Glycopyrronium

Glycopyrronium
Names
Trade namesRobinul, Cuvposa, Seebri, others
Other namesGlycopyrrolate, glycopyrronium bromide, glycopyrronium tosylate
IUPAC name
  • 3-[2-Cyclopentyl(hydroxy)phenylacetoxy]-1,1-dimethylpyrrolidinium bromide
Clinical data
Drug classAntimuscarinic[1]
Main usesCOPD, excessive saliva[1]
Side effectsDry mouth, urinary retention, blurry vision, large pupils, headache, confusion, sleepiness, constipation[1]
Pregnancy
category
  • AU: B2
  • US: B (No risk in non-human studies)
    Routes of
    use
    By mouth, intravenous, inhaled, topical
    External links
    AHFS/Drugs.comSystemic: Monograph
    Topical: Monograph
    Legal
    License data
    Legal status
    • AU: S4 (Prescription only)
    • UK: POM (Prescription only)
    • US: ℞-only
    • In general: ℞ (Prescription only)
    Chemical and physical data
    FormulaC19H28BrNO3
    Molar mass398.341 g·mol−1
    3D model (JSmol)
    SMILES
    • C[N+]1(CCC(C1)OC(=O)C(C2CCCC2)(C3=CC=CC=C3)O)C.[Br-]
    InChI
    • InChI=1S/C19H28NO3.BrH/c1-20(2)13-12-17(14-20)23-18(21)19(22,16-10-6-7-11-16)15-8-4-3-5-9-15;/h3-5,8-9,16-17,22H,6-7,10-14H2,1-2H3;1H/q+1;/p-1
    • Key:VPNYRYCIDCJBOM-UHFFFAOYSA-M

    Glycopyrronium, also known as glycopyrrolate, is a medication used to treat COPD, excessive saliva, and excessive sweating.[1][2] It may be taken by mouth, by injection, applied to the skin, or inhaled.[1][2] Effects may last for up to 12 hours.[1] It is also available in combination with a long-acting beta-adrenoceptor agonist (LABA) and inhaled steroid.[2]

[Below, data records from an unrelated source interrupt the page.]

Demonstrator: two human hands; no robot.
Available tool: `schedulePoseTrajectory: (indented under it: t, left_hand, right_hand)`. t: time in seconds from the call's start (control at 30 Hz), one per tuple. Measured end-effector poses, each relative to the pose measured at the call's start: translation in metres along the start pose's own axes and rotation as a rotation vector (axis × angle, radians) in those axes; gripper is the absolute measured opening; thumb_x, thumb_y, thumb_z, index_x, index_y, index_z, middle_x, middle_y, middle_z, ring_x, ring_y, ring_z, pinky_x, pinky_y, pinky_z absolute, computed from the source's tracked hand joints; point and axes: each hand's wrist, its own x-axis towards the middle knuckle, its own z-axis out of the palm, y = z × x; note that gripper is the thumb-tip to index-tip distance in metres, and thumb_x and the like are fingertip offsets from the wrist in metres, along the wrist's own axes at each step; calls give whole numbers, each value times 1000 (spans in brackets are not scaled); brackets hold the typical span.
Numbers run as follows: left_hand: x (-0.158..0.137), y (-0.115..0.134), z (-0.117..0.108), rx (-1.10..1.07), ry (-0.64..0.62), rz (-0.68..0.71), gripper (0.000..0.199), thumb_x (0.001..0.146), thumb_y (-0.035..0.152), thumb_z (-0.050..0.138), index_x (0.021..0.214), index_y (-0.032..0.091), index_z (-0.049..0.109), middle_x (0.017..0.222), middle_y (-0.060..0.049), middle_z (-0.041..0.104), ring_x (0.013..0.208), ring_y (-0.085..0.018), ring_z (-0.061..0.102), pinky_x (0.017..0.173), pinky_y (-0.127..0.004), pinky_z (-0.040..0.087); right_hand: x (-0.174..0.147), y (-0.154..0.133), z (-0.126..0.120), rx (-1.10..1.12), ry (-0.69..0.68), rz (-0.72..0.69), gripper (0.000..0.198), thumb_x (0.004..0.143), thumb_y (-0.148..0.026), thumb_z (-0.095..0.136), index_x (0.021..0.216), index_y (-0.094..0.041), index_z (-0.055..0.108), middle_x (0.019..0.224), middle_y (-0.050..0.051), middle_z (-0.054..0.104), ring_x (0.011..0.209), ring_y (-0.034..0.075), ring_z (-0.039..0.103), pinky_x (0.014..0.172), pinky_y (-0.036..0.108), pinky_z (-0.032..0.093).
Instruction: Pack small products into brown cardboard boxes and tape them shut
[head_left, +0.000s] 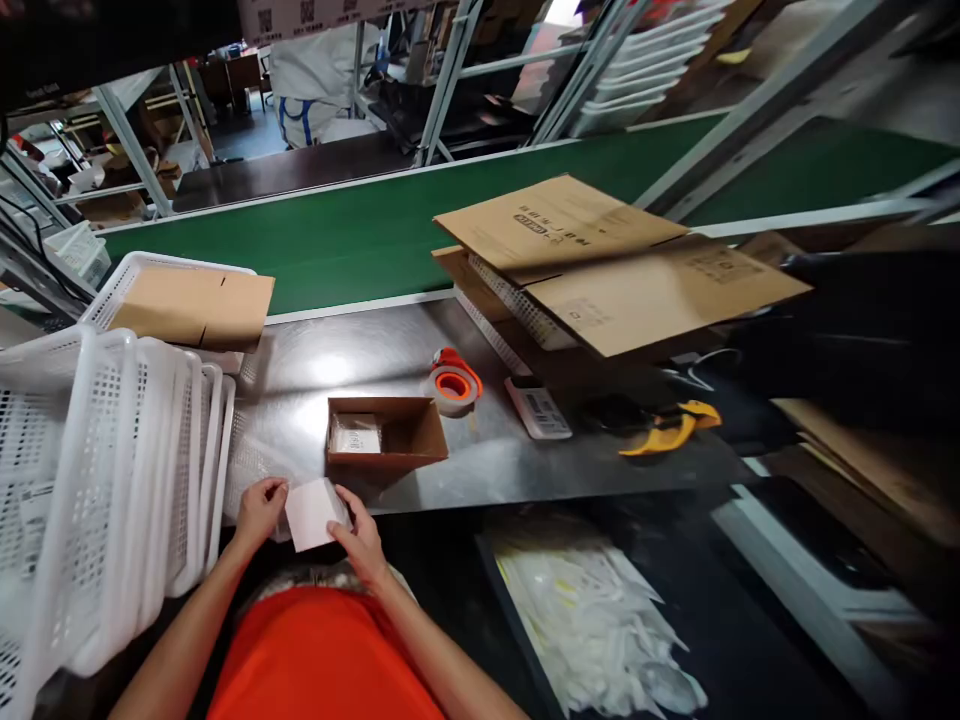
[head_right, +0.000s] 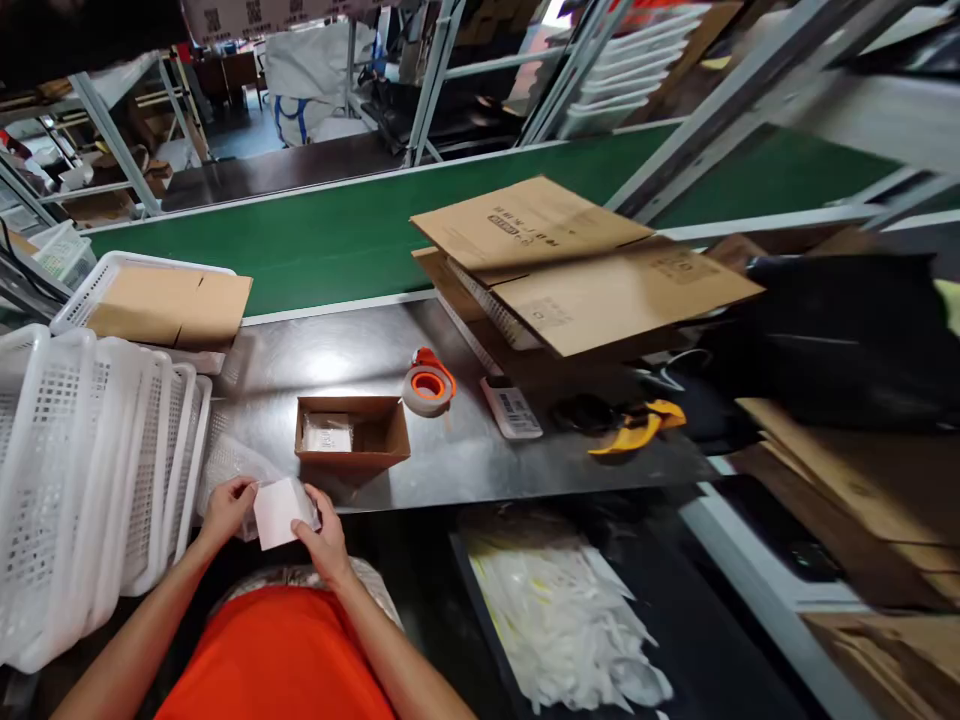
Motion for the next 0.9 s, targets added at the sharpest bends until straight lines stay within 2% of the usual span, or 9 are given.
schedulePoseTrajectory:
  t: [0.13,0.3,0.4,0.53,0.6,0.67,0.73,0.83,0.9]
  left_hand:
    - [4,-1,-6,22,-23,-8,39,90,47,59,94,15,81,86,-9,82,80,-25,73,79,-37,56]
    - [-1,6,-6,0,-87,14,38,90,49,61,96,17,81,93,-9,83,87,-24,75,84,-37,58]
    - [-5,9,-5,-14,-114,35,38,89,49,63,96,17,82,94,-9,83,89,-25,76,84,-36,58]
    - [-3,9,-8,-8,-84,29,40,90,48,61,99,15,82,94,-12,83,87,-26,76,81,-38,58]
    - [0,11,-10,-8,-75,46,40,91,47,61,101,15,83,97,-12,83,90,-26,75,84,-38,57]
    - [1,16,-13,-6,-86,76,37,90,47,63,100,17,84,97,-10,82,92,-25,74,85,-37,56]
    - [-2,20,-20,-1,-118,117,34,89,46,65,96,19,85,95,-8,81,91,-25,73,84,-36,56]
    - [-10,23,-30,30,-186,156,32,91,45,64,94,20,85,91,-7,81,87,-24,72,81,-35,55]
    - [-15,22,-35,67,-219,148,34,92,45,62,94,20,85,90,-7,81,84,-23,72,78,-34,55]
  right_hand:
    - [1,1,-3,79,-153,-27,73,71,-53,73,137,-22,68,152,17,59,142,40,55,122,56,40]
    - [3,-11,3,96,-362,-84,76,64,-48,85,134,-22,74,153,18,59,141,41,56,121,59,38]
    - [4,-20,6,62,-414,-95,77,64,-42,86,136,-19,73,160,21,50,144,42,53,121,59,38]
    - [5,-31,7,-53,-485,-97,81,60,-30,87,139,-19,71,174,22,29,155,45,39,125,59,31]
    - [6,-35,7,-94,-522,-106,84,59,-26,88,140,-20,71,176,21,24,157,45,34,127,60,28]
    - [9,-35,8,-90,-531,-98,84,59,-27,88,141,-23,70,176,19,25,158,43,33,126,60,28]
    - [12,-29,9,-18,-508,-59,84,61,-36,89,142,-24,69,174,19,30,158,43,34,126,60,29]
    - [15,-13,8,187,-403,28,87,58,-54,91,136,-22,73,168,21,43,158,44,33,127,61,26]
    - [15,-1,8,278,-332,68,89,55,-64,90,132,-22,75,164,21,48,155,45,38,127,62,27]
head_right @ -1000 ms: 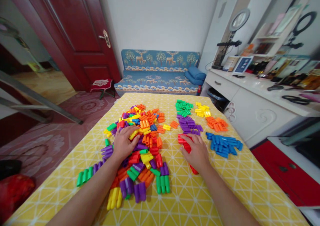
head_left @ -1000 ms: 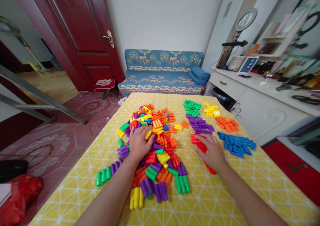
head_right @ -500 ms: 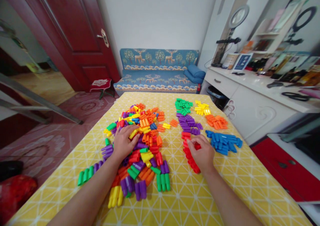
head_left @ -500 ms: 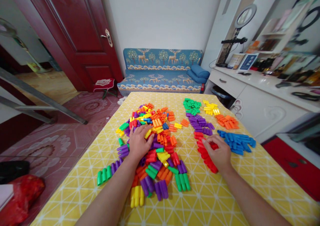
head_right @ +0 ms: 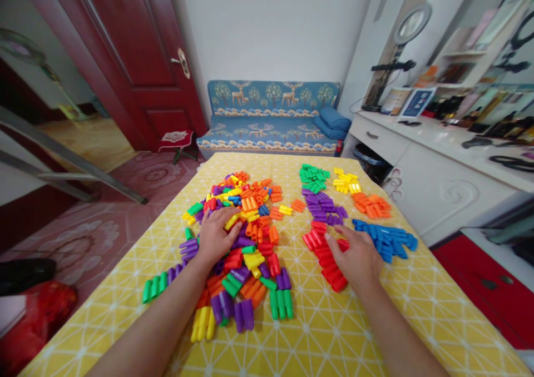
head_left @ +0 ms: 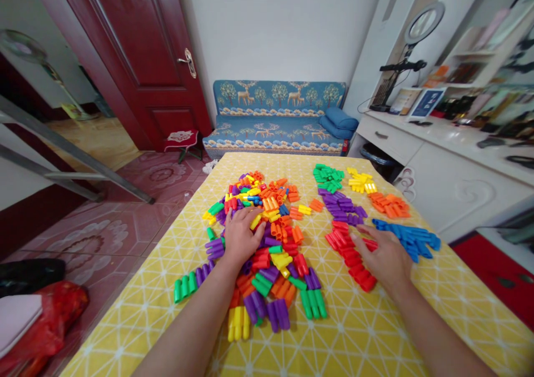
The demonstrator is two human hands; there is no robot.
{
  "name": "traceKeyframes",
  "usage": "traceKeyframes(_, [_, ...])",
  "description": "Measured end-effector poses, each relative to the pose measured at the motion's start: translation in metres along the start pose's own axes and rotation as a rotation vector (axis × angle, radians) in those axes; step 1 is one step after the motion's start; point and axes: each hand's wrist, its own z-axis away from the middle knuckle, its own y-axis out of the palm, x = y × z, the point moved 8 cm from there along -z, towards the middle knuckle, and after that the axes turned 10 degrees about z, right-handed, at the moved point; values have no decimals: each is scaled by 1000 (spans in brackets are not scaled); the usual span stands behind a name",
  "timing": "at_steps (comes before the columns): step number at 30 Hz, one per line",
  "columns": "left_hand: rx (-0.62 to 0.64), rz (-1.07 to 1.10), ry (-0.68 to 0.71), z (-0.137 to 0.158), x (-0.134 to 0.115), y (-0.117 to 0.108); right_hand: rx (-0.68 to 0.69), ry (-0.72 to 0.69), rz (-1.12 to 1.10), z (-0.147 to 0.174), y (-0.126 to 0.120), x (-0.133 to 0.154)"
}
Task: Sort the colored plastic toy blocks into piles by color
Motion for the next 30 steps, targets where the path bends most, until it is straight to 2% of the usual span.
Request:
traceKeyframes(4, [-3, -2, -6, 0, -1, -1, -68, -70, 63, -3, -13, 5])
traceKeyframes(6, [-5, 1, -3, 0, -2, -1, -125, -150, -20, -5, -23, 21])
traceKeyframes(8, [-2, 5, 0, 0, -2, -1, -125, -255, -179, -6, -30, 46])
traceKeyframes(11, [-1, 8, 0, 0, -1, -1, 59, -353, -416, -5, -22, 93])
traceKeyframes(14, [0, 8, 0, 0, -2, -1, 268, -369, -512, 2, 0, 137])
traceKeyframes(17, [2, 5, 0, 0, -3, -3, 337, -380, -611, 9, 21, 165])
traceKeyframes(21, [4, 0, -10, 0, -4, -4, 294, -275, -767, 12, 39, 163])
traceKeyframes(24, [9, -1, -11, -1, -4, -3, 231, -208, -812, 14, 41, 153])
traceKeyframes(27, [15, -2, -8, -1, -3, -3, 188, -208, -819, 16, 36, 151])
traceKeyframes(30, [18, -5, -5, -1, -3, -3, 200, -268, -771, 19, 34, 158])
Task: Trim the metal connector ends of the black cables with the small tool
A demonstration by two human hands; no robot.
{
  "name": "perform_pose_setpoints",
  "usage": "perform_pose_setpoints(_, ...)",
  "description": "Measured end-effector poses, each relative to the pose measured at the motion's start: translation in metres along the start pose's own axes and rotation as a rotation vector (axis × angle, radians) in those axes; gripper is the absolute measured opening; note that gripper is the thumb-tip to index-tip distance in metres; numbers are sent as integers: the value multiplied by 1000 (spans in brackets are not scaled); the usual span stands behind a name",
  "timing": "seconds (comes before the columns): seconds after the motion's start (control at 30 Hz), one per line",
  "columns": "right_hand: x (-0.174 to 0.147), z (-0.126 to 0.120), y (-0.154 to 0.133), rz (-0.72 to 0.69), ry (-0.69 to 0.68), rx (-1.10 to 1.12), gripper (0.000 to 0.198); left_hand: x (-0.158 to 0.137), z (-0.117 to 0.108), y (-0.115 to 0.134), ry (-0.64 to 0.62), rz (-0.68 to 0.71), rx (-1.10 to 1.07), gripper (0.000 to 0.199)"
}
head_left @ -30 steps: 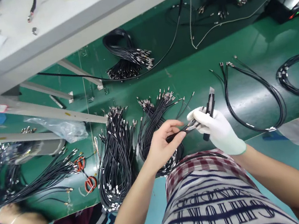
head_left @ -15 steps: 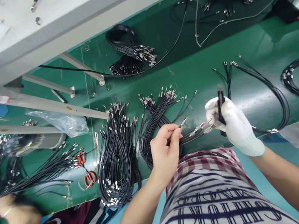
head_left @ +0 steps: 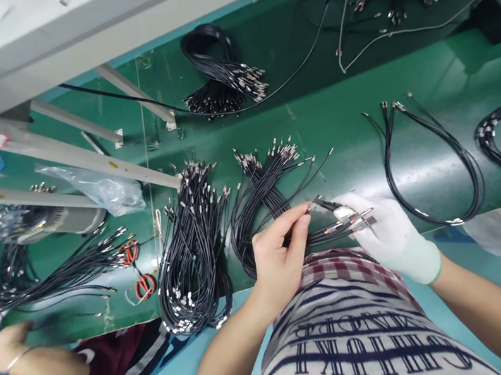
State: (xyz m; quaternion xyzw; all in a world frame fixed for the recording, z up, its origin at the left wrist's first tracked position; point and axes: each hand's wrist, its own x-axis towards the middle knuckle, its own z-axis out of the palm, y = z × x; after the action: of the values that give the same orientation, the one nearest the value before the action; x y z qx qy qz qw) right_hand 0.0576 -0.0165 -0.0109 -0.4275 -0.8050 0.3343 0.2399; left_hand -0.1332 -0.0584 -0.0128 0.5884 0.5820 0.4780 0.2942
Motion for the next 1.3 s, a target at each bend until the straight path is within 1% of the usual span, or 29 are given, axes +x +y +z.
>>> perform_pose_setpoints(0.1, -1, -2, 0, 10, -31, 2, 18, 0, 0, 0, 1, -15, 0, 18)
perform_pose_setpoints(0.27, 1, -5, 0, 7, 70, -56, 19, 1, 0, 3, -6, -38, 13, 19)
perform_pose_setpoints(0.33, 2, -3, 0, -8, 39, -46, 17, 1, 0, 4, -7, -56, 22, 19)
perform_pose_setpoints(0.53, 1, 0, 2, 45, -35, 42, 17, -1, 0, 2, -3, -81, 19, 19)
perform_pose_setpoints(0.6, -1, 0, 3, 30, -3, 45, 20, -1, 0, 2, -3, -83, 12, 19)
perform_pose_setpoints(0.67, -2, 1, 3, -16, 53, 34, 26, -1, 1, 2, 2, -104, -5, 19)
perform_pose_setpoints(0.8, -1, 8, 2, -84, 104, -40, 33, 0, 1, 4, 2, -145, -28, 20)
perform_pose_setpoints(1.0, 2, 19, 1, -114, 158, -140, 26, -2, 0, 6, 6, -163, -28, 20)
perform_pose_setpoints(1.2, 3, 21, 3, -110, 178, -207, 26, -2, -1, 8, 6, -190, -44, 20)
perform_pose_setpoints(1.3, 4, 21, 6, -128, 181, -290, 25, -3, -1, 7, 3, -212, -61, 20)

    Common side effects include dry mouth, urinary retention, blurry vision, large pupils, headache, confusion, sleepiness, and constipation.[1] Other side effects may include allergic reactions and bronchospasm.[1] Safety in pregnancy is unclear.[1] It is an antimuscarinic.[1] It does not generally cross the blood–brain barrier.[1]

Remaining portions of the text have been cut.